§ **Assignment**
What is needed is the complete listing, repeated exactly.

§ **Given material**
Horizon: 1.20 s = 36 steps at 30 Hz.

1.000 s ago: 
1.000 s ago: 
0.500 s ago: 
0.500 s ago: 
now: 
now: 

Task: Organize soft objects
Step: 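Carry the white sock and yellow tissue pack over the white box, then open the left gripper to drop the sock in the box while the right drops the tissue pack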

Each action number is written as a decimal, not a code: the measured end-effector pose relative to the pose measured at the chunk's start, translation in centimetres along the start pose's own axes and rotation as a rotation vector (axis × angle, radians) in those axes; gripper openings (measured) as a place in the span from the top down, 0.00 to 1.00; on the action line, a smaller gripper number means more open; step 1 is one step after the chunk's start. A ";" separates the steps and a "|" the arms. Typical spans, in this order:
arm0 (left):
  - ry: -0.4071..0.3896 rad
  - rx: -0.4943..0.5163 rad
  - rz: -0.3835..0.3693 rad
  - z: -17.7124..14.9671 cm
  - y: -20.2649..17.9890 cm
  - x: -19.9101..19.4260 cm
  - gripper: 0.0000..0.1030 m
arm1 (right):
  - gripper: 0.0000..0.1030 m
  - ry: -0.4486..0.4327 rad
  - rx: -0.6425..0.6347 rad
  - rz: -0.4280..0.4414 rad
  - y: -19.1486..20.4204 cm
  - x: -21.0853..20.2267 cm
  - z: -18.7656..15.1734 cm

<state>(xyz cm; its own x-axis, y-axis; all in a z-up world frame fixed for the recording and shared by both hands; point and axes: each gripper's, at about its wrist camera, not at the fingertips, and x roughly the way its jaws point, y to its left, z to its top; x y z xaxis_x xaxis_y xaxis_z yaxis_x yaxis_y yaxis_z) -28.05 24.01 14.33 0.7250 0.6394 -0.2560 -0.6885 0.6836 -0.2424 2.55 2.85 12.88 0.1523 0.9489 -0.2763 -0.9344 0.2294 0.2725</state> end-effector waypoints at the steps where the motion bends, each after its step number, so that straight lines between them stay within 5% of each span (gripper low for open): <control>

§ **Written response**
Horizon: 1.20 s = 36 steps at 30 Hz.

1.000 s ago: 
1.000 s ago: 
0.500 s ago: 
0.500 s ago: 
now: 
now: 

Task: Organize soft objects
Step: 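Carry the white sock and yellow tissue pack over the white box, then open the left gripper to drop the sock in the box while the right drops the tissue pack
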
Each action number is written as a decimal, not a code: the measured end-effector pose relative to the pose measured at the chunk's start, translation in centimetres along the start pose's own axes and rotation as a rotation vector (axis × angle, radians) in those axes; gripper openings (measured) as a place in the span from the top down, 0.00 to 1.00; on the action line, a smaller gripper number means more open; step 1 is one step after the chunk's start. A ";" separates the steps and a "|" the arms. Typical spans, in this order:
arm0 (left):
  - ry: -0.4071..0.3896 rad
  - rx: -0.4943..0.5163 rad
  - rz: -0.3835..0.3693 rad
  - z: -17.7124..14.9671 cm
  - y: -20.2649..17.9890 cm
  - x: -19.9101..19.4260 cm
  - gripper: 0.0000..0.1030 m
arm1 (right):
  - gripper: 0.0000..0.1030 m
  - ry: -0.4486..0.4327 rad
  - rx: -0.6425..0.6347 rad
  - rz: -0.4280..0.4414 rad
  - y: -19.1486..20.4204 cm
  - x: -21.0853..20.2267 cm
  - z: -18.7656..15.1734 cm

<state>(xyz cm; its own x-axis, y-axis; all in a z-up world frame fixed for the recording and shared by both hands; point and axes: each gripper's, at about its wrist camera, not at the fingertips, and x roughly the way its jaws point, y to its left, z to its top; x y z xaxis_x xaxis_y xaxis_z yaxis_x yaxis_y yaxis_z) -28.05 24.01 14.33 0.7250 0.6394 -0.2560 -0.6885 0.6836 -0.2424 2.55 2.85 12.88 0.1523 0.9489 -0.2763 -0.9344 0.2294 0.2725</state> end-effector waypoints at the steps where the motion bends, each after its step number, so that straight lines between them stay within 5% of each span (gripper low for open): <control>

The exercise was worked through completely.